Ma si trattenne anche qui, e fingendo una tranquillità di spirito che non gli soccorreva davvero, rispose:

— Ah, sì, ho capito: una metafora! Mi avevate già spaventato, baronessa, con le miniere viaggianti. Ma che relazione vedete voi tra il mio amico e.... e quella miniera?

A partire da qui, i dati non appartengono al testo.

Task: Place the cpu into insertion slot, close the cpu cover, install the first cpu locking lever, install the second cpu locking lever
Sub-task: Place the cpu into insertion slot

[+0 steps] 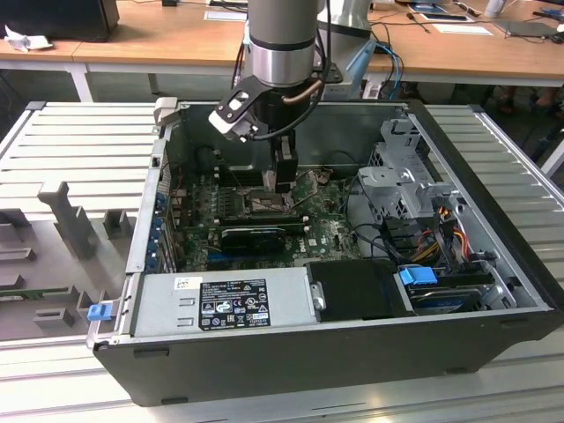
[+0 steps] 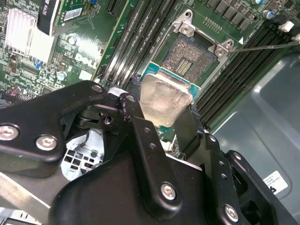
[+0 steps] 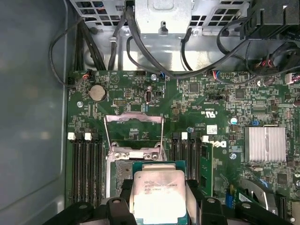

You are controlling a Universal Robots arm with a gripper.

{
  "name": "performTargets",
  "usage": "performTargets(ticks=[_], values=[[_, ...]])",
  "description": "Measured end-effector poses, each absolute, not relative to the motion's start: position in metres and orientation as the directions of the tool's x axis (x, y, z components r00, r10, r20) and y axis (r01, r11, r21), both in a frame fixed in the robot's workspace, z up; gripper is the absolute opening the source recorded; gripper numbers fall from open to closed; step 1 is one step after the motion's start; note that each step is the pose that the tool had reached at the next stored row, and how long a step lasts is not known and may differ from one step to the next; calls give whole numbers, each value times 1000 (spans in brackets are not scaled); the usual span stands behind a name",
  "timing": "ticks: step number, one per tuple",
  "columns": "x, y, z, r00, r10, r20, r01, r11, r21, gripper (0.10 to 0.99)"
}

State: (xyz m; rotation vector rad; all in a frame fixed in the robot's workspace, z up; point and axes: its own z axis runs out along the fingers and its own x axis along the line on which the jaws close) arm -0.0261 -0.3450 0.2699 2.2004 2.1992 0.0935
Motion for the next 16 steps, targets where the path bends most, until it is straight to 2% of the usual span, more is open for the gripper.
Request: performTargets(ticks=[16], values=[[-37, -330, 236, 7, 1000, 23, 998, -8, 64, 529]])
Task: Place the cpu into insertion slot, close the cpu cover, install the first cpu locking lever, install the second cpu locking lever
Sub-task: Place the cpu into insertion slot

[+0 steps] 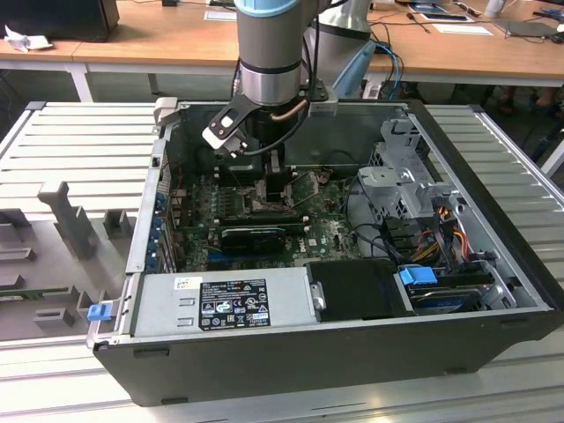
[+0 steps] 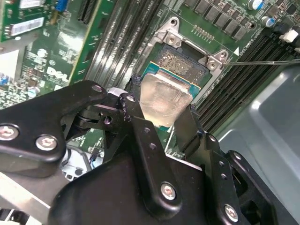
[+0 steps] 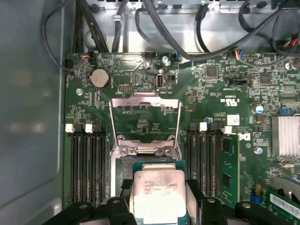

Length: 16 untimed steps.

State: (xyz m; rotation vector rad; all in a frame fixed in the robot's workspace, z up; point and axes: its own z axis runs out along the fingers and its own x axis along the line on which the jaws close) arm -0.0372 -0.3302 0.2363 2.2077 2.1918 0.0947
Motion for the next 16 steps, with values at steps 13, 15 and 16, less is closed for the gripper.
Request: performTargets(ticks=[13, 15, 16], values=[[-44, -321, 213, 43, 999, 23, 997, -44, 64, 529], [-44, -320, 211, 43, 999, 23, 997, -44, 64, 529], [-43, -320, 210, 42, 999, 23, 997, -44, 64, 529]])
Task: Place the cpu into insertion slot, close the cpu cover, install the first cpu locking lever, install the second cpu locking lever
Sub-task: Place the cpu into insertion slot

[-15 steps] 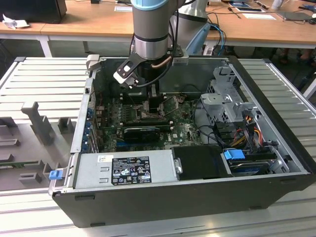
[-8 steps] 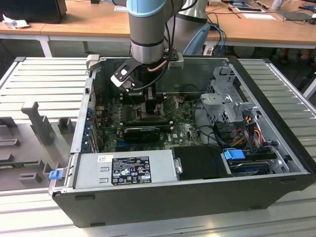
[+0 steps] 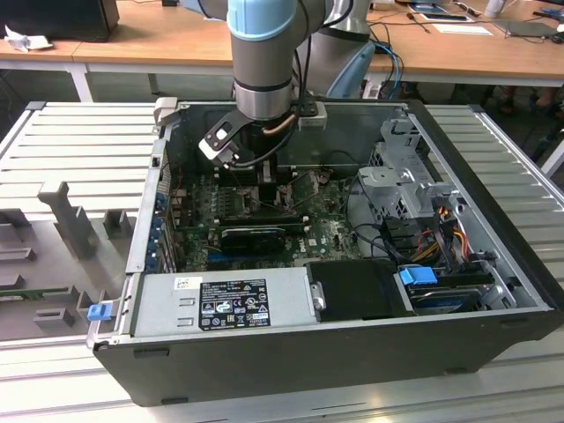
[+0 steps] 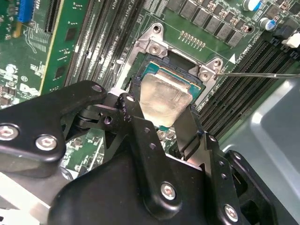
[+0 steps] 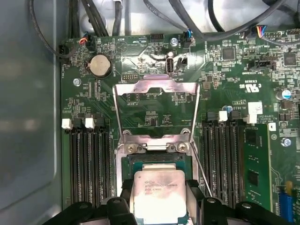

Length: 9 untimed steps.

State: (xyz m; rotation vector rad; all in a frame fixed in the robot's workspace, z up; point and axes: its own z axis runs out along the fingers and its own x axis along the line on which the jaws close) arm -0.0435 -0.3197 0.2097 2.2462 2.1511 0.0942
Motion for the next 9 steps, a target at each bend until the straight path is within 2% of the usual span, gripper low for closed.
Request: performTargets(ticks=[9], values=[[-43, -319, 203, 43, 999, 23, 997, -44, 64, 529]])
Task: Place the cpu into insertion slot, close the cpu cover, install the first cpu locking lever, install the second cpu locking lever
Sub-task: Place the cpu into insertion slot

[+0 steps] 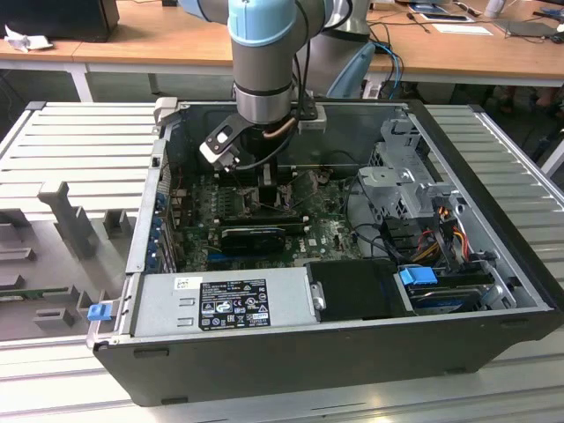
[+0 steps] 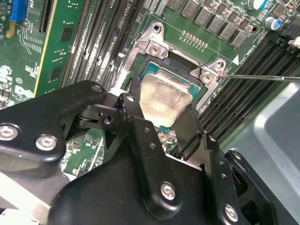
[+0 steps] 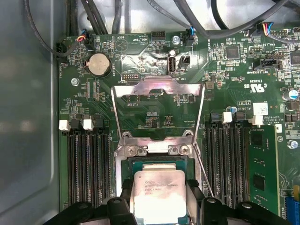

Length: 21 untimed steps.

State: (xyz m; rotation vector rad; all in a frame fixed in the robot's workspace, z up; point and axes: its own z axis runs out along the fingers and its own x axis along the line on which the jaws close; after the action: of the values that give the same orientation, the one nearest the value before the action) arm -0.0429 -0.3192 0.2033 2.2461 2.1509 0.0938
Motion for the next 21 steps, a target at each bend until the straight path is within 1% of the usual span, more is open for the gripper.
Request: performTargets(ticks=[9, 11, 12, 19, 21], values=[[-43, -319, 201, 43, 999, 22, 997, -44, 63, 529], [-43, -319, 200, 43, 999, 22, 997, -44, 63, 545], [-43, -319, 200, 43, 999, 23, 997, -44, 64, 608], [-43, -319, 210, 43, 999, 23, 997, -44, 64, 608], [-43, -319, 212, 43, 999, 23, 997, -44, 63, 592]])
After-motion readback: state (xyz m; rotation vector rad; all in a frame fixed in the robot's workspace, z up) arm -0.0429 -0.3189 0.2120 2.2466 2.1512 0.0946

— Non la vedo io; l’hanno veduta altri, dopo aver veduto, scusate la ripetizione! dopo aver veduto il conte Massimo in visita da miss Lockwood al teatro Apollo. Voi già ve lo figurate, conte: si chiacchierò subito. Si chiacchiera tanto, nel mondo! —

Almerico avrebbe voluto dirle: «Parlate per voi, baronessa». Egli disse invece, mettendosi sul grave:

— Signora, io non intendo come e perchè il mondo voglia ingannarsi con così pochi argomenti. Ma ognuno ha suoi gusti, e si contenta a suo modo. Lasciatemi dire, per altro, che questi sono gli effetti di una informazione erronea. Si crede che quella informazione sia vera; si ravvicina ad un fatto che per sè stesso sarebbe insignificante, e lì, come da due brave premesse, si trae una conseguenza....

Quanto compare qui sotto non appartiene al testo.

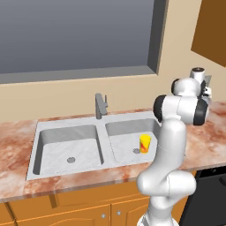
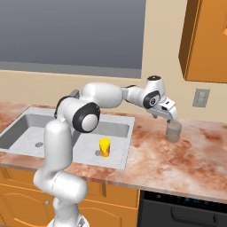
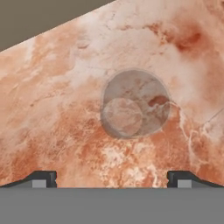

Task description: Move any existing items from the left basin to the right basin for drying. Then move the glass cup from the counter to the left basin of the sink for washing.

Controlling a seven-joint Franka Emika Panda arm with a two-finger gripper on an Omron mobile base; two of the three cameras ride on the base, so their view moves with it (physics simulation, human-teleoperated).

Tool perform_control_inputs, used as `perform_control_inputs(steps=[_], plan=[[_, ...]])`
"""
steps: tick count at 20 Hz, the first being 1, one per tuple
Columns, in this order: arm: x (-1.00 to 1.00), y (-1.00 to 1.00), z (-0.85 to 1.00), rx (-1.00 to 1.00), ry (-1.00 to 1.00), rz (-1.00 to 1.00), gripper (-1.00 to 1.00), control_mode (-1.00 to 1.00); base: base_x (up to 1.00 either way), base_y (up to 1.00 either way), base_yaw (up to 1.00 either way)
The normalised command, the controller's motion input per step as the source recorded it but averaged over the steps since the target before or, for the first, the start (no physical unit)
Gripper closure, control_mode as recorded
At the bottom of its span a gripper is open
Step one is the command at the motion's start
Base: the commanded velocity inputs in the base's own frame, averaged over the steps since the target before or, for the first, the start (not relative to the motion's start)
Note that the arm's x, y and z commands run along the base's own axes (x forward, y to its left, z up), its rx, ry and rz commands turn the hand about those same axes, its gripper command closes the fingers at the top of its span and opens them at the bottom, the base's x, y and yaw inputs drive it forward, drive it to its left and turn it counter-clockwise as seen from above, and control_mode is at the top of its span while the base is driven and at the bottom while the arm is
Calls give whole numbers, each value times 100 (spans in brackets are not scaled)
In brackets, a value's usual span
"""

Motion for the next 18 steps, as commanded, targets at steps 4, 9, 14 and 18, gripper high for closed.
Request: perform_control_inputs(steps=[4,9,14,18], plan=[[18,-12,-22,0,-1,6,-100,-100,0,0,0],[17,-5,-20,0,0,5,-100,-100,0,0,0],[1,-13,0,0,-1,3,-100,-100,0,0,0],[6,-12,0,0,0,2,-100,-100,0,0,0]])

— È proprio così! — disse la baronessa Coselli.

— Ma una conseguenza erronea, — soggiunse Almerico, — una conseguenza strampalata. Questa poi, è la più strana di tutte! Massimo di Riva, il mio amico Massimo, che lascia di fare il gentiluomo per buttarsi al minatore!... Permettete, baronessa.... permettete che io rida un pochettino del mondo.

— Ebbene, che male ci sarebbe? — domandò la baronessa. — Si può essere gentiluomini come il conte di Riva, e non ricusare una miniera.

— Non ricusarla, passi; — replicò Almerico — ma andarla a cercare!... Massimo di Riva può in certi momenti aver bisogno di una miniera d’oro, non che d’argento; ma proprio allora sdegnerebbe di averla, sotto forma di dote.

— Il principe siciliano, l’ho detto! il principe siciliano della «Corinna»! — esclamò la baronessa Coselli. — Siete un amico impareggiabile. Ma infine, sarà come voi dite; e frattanto il vostro Massimo è partito.